The ambiance at VISION exudes opulence set in a futuristic space, featuring laser beams and LED lights that radiate through the entire venue. Guests can look forward to visionary décor and entrancing techno beats blended with Hip-Hop and Pop favourites that are sure to transform any night into an other-worldly experience. Situated at the luxurious H Hotel Dubai, VISION will be an extraordinary destination with a vibrant dancefloor as well as options for intimate, private booths and rooms for VIP clientele.              

Chris Wang, Chief Executive Officer of VISION and Hang Zhou WanTing Catering & Entertainment Management Co., stated, “We are extremely excited to be launching our first venue in the region in Dubai. There is so much potential in the Middle East in terms of nightlife entertainment, and we look forward to presenting a celestial nightlife experience for guests and clients with VISION. At the venue, we plan to provide club-goers space to connect through light and sound, turning their evenings into a stellar visual and audio haven.”

In Checkout.com’s third annual report on digital transformation in MENA for 2022, it found that e-commerce in the UAE had settled into a stable high growth era. The report states that consumers in the UAE are turning to their digital devices and spending more time and money online. Even payment methods are evolving in the UAE with more turning to crypto and digital wallets.

The report confirms that 42 percent of 18-40 year olds in the UAE have held digital assets such as crypto, stablecoins and NFTs, and 59 percent of 18-40 year olds would like to be able to pay for goods and services in crypto or stablecoins in the next 12 months. 

The digital transformation in MENA 2022 report draws insights from a regional survey which polled more than 15,500 consumers in August 2022 in the UAE, KSA, Egypt, Qatar, Kuwait, Bahrain and Pakistan.

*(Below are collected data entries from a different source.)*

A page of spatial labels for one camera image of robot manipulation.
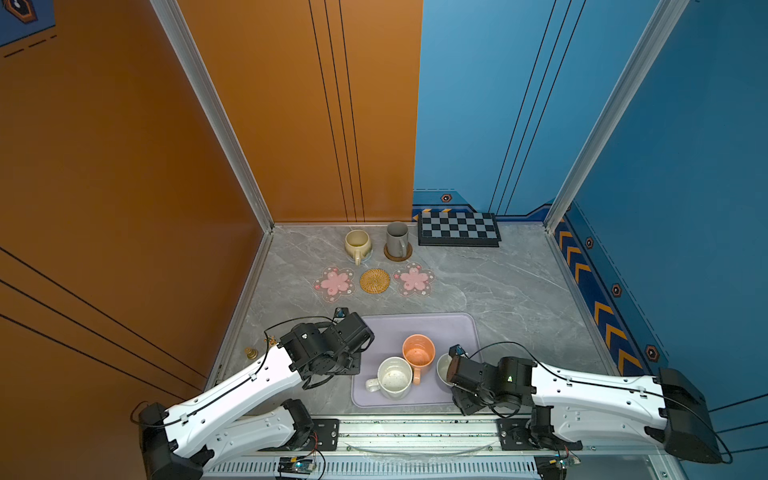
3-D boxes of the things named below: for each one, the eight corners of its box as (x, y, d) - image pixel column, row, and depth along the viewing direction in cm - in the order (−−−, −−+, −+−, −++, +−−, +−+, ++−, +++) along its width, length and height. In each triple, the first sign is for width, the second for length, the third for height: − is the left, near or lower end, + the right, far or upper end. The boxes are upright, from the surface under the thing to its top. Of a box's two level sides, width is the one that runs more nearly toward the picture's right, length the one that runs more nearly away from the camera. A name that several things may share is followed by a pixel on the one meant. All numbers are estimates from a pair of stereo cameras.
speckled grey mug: (387, 264, 110) (386, 242, 100) (387, 244, 116) (386, 221, 106) (407, 264, 110) (409, 242, 100) (407, 244, 116) (408, 221, 106)
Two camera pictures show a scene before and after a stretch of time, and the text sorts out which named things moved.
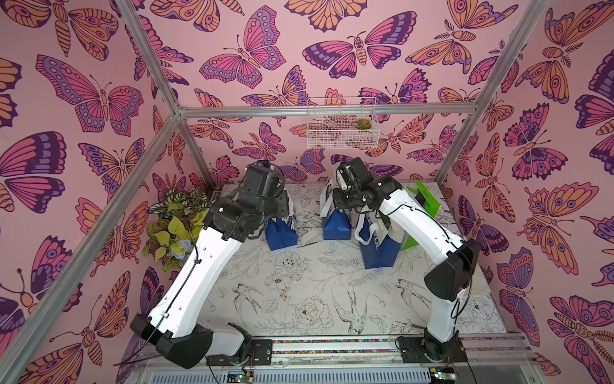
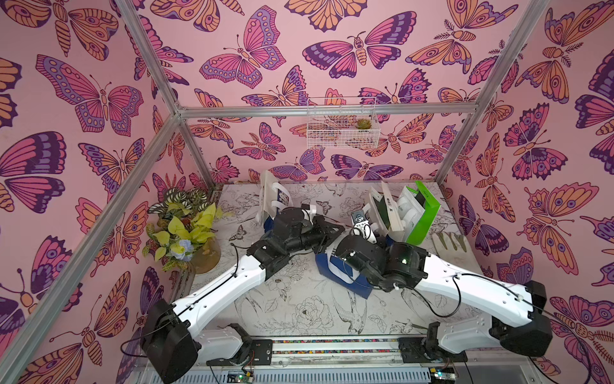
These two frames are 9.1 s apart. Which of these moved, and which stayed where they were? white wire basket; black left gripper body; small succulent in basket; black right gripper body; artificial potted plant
Moved: black left gripper body; black right gripper body
Stayed: white wire basket; artificial potted plant; small succulent in basket
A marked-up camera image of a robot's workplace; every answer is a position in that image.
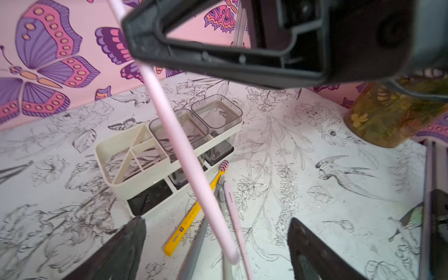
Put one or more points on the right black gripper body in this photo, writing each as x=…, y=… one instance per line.
x=366, y=40

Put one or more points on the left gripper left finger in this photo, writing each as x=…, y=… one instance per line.
x=119, y=258

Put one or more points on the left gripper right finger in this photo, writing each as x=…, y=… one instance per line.
x=312, y=259

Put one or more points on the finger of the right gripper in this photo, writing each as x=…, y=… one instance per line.
x=227, y=52

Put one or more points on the grey toothbrush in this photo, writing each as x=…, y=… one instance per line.
x=194, y=253

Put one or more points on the pink toothbrush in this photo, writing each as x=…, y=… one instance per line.
x=189, y=162
x=233, y=210

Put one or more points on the white toothbrush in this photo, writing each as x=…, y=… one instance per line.
x=227, y=267

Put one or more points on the cream toothbrush holder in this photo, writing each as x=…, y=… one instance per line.
x=139, y=164

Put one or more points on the yellow toothbrush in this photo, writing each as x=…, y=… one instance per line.
x=174, y=241

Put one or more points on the artificial plant bouquet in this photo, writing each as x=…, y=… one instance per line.
x=386, y=118

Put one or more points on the smoky clear cup right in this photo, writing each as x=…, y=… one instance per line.
x=220, y=115

96 percent of UAE consumers now shop ecommerce, an increase from 89% from last year. This comes as a testament to the continued consumer demand of the flexibility and comfort to shop online.

According to the report, 4 in 10 consumers in UAE shopped online weekly or more frequently in 2022. Moreover, the eCommerce market in the UAE is expected to grow further over the next 12 months with 80% of UAE consumers saying they will maintain or increase their current level of ecommerce spending into 2023.

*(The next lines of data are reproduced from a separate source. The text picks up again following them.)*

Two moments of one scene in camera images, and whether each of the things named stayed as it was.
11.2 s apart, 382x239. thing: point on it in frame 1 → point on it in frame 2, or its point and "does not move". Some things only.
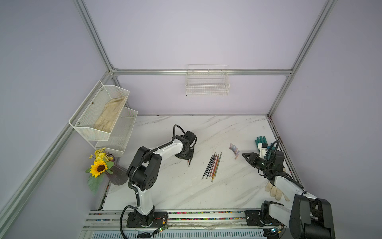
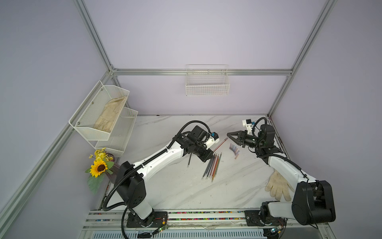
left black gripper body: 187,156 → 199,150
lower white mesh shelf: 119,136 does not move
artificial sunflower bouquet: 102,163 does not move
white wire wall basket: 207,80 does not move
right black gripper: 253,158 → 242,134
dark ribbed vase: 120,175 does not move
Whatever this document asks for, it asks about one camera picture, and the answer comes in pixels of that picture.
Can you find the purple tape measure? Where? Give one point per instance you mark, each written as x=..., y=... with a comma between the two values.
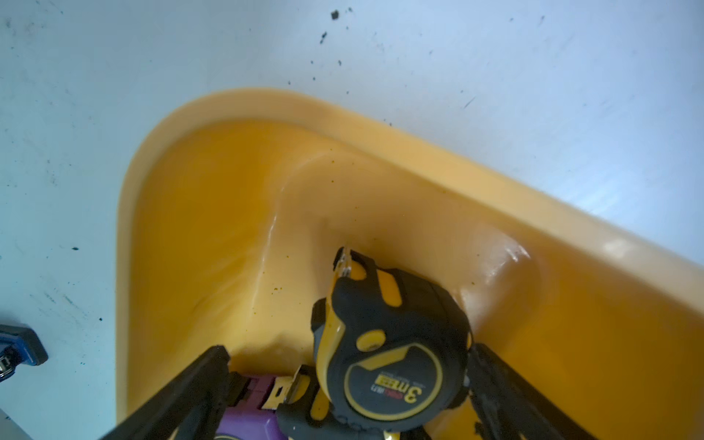
x=245, y=416

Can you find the blue black stapler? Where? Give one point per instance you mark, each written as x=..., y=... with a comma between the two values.
x=20, y=345

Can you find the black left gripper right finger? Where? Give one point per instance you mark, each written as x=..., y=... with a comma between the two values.
x=509, y=407

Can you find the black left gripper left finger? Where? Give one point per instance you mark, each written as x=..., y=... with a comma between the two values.
x=191, y=406

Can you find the yellow plastic storage box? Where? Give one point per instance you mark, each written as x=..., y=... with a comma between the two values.
x=234, y=207

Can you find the black yellow tape measure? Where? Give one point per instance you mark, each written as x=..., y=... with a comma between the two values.
x=391, y=349
x=303, y=411

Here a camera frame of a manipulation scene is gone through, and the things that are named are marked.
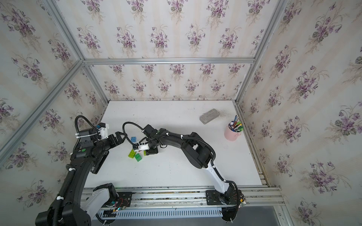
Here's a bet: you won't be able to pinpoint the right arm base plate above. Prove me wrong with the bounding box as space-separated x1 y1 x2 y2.
206 187 244 205

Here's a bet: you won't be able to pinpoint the pink pen cup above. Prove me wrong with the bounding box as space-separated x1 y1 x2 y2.
224 125 242 141

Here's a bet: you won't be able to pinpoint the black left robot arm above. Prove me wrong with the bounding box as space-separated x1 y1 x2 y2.
35 127 126 226

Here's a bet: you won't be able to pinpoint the black camera cable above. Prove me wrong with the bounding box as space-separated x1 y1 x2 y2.
122 121 146 146
74 115 98 136

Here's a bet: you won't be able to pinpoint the aluminium frame profiles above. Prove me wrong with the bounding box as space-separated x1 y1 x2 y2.
0 0 292 167

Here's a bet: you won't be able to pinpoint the grey eraser block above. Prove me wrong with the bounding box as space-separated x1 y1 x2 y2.
199 109 220 125

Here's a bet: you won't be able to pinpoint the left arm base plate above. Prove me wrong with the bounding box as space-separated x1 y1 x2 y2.
103 192 133 209

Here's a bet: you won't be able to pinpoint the black right camera cable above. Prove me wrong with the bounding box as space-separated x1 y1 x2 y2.
122 121 146 146

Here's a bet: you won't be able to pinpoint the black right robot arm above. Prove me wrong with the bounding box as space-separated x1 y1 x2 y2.
142 125 243 205

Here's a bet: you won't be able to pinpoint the colourful pens bundle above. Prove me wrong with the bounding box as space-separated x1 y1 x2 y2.
228 115 244 133

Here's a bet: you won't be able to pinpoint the black left camera cable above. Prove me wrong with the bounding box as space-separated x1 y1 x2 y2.
74 115 98 136

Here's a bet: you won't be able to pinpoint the aluminium mounting rail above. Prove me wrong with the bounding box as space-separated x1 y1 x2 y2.
49 185 286 211

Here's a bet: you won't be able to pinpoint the white slotted cable duct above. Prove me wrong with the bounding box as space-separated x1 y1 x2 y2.
98 208 223 220

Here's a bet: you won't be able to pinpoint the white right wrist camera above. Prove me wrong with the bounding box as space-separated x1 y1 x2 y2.
133 143 150 152

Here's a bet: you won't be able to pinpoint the green square lego brick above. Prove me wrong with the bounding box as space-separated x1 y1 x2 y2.
134 153 142 162

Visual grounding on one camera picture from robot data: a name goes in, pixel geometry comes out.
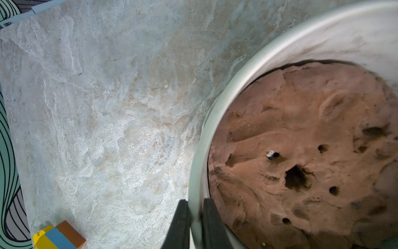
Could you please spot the white ceramic pot with mud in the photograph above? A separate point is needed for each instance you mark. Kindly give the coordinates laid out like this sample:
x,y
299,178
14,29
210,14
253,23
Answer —
x,y
300,150

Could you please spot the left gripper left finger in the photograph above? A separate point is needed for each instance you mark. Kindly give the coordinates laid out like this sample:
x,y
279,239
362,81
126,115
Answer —
x,y
178,236

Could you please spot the multicolour toy block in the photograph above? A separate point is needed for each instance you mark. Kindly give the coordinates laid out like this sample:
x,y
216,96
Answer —
x,y
62,236

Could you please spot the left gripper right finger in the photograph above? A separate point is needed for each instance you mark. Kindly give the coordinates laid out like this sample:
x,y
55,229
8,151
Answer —
x,y
214,233

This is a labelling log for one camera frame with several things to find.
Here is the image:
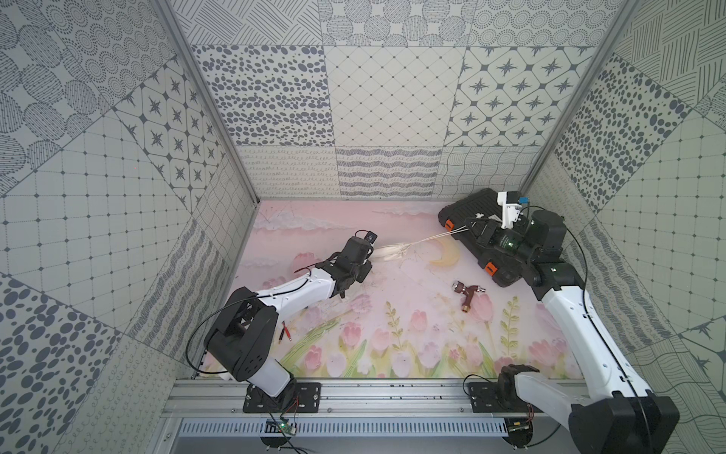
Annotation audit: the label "green circuit board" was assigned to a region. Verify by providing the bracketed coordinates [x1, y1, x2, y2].
[276, 419, 298, 437]

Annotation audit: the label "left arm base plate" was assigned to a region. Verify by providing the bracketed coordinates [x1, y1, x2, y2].
[243, 379, 321, 414]

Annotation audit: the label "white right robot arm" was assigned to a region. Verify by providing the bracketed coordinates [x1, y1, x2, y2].
[467, 208, 680, 453]

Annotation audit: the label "white cloth drawstring bag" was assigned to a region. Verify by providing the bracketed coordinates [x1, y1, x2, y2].
[370, 243, 410, 263]

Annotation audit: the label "white bag drawstring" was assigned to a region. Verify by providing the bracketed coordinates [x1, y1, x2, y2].
[405, 214, 484, 249]

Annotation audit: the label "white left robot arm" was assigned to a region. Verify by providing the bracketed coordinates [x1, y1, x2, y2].
[203, 231, 377, 408]

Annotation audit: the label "red black alligator clip leads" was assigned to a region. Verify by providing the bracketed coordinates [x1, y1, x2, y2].
[278, 323, 292, 344]

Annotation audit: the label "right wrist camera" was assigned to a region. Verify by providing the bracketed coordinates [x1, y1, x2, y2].
[496, 191, 529, 229]

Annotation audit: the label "aluminium front rail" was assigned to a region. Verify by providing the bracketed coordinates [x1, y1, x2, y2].
[161, 377, 585, 420]

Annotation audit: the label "dark red garden hose nozzle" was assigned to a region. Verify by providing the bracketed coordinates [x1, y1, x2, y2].
[452, 281, 486, 313]

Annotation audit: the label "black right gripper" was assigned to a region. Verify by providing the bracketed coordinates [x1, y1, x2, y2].
[466, 216, 538, 264]

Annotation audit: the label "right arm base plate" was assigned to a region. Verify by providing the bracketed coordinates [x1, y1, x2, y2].
[464, 381, 542, 414]

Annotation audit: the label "black plastic tool case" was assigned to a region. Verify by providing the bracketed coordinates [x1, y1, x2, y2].
[437, 188, 568, 288]

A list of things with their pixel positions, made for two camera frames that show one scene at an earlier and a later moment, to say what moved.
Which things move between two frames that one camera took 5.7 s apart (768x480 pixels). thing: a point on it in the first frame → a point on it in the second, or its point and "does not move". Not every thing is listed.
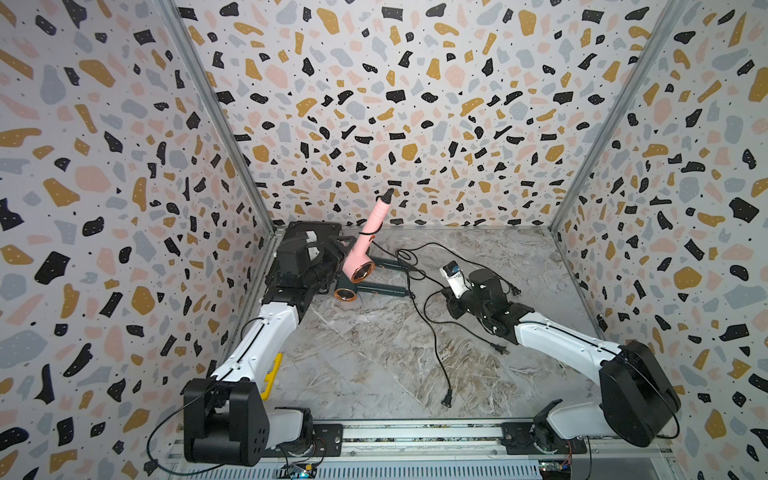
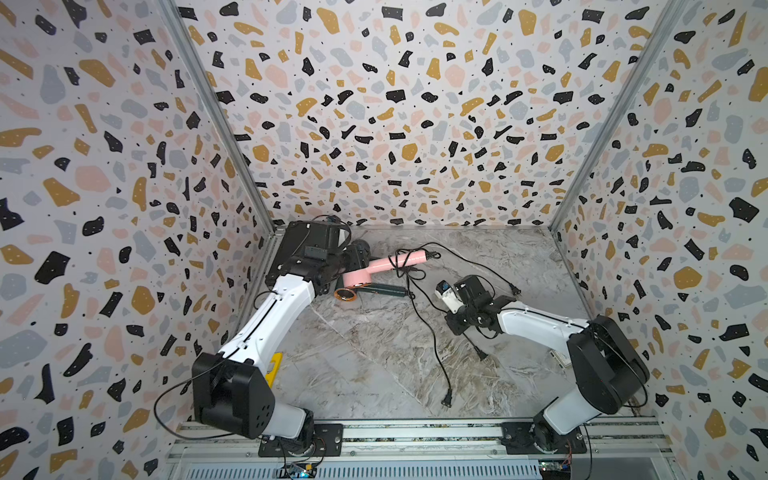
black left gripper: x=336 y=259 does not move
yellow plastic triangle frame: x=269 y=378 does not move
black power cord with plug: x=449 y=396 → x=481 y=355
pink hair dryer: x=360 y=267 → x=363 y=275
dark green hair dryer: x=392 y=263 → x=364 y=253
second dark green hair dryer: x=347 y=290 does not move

75 percent of consumers in UAE cite a digital payment method as their preferred payment option for ecommerce, a near doubling in the popularity of digital wallets compared to figures from 2021.

Moreover, 45% of consumers in the UAE say they used BNPL in the last 12 months, an increase from just 21% who used it the year before, this number is expected to surge further with an additional 27% planning to use BNPL in the coming 12 months.

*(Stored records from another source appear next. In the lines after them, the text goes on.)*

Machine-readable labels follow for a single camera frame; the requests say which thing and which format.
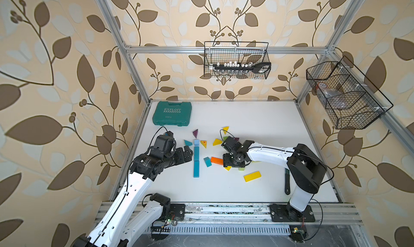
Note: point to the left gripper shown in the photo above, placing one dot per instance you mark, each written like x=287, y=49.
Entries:
x=183, y=158

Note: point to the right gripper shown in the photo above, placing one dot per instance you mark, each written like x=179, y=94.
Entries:
x=226, y=162

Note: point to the teal triangle block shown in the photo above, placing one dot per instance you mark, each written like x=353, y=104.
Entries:
x=188, y=143

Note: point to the orange rectangular block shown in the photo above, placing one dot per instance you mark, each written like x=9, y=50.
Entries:
x=217, y=161

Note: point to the yellow small block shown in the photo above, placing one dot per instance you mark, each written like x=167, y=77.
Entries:
x=217, y=142
x=225, y=129

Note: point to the teal wedge block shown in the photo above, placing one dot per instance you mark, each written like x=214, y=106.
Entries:
x=207, y=161

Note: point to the yellow small block bottom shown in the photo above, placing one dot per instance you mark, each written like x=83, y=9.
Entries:
x=225, y=129

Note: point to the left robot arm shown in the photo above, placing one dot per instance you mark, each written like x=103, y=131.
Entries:
x=119, y=227

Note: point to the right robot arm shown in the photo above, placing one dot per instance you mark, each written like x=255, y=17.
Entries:
x=305, y=167

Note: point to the yellow long block bottom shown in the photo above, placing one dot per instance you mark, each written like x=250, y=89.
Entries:
x=252, y=176

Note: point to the green plastic tool case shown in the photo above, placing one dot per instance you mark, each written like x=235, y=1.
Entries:
x=172, y=113

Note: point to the socket bit holder strip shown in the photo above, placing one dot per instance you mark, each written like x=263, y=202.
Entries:
x=239, y=68

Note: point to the clear plastic bag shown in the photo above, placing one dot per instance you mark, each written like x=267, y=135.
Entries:
x=333, y=98

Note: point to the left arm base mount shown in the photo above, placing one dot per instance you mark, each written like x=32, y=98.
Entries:
x=171, y=213

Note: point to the green handled tool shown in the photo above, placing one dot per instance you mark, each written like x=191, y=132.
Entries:
x=287, y=188

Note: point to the aluminium rail front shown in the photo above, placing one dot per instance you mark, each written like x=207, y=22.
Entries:
x=263, y=213

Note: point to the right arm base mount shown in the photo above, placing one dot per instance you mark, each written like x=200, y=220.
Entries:
x=286, y=213

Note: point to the black wire basket back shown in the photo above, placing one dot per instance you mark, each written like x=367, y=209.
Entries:
x=234, y=51

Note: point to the black wire basket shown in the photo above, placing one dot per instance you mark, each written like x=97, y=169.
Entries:
x=234, y=51
x=351, y=99

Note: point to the black wire basket right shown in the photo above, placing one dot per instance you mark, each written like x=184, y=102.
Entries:
x=351, y=99

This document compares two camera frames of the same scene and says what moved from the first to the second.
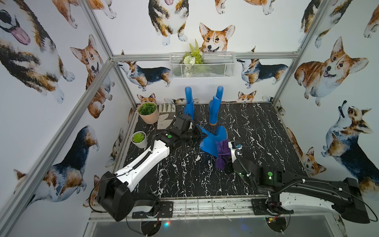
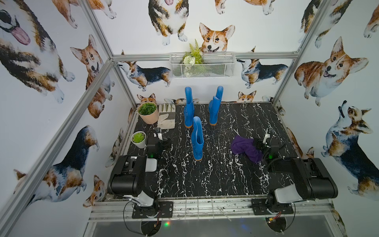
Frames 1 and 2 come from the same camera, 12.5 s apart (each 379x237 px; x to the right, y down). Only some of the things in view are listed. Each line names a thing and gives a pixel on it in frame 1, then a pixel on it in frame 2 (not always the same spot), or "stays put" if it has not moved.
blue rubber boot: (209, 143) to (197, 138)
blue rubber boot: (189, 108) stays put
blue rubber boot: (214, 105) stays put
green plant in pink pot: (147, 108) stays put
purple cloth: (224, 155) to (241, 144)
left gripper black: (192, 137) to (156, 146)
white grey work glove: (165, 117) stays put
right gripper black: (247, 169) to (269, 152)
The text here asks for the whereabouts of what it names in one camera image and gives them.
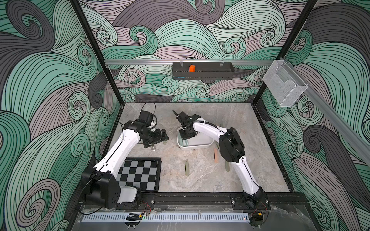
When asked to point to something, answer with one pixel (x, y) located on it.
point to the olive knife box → (186, 167)
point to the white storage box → (200, 141)
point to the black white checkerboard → (144, 173)
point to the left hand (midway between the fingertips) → (162, 139)
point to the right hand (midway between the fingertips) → (186, 136)
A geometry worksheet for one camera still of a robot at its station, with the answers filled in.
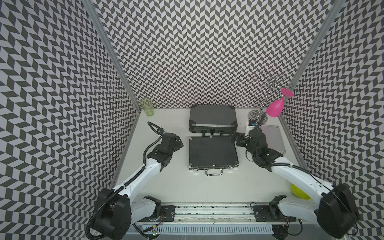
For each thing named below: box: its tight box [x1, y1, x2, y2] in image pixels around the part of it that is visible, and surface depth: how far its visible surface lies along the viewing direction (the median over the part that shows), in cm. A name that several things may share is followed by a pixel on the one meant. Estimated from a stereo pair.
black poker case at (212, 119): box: [188, 104, 238, 136], surface depth 103 cm
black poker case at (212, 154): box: [188, 136, 239, 176], surface depth 91 cm

Preference for social commerce in the UAE more than doubled, reaching 16%. Regionally, 20% of consumers in MENA say they most frequently shop ecommerce in a social media channel which represents a 43% growth in the past 24 months.

Remo Giovanni Abbondandolo, Senior Vice President for MENA at Checkout.com, stated,  “The report validates our conclusions from last year – that the UAE’s eCommerce and digital payment ecosystem is growing rapidly. The UAE is one of the most connected societies in the region and consumers here have achieved a high level of maturity when it comes to eCommerce, they are at the top of eCommerce usage in the region and globally.”

He adds, “Additionally, the growing trust in online payments by shoppers means the digital transformation of the region’s retail sector is well underway. This is underlined by the emergence of Web3 as a key component of the online experience, with shoppers showing a significant appetite for transacting on-chain, and a desire both to be paid and to pay in digital currencies.”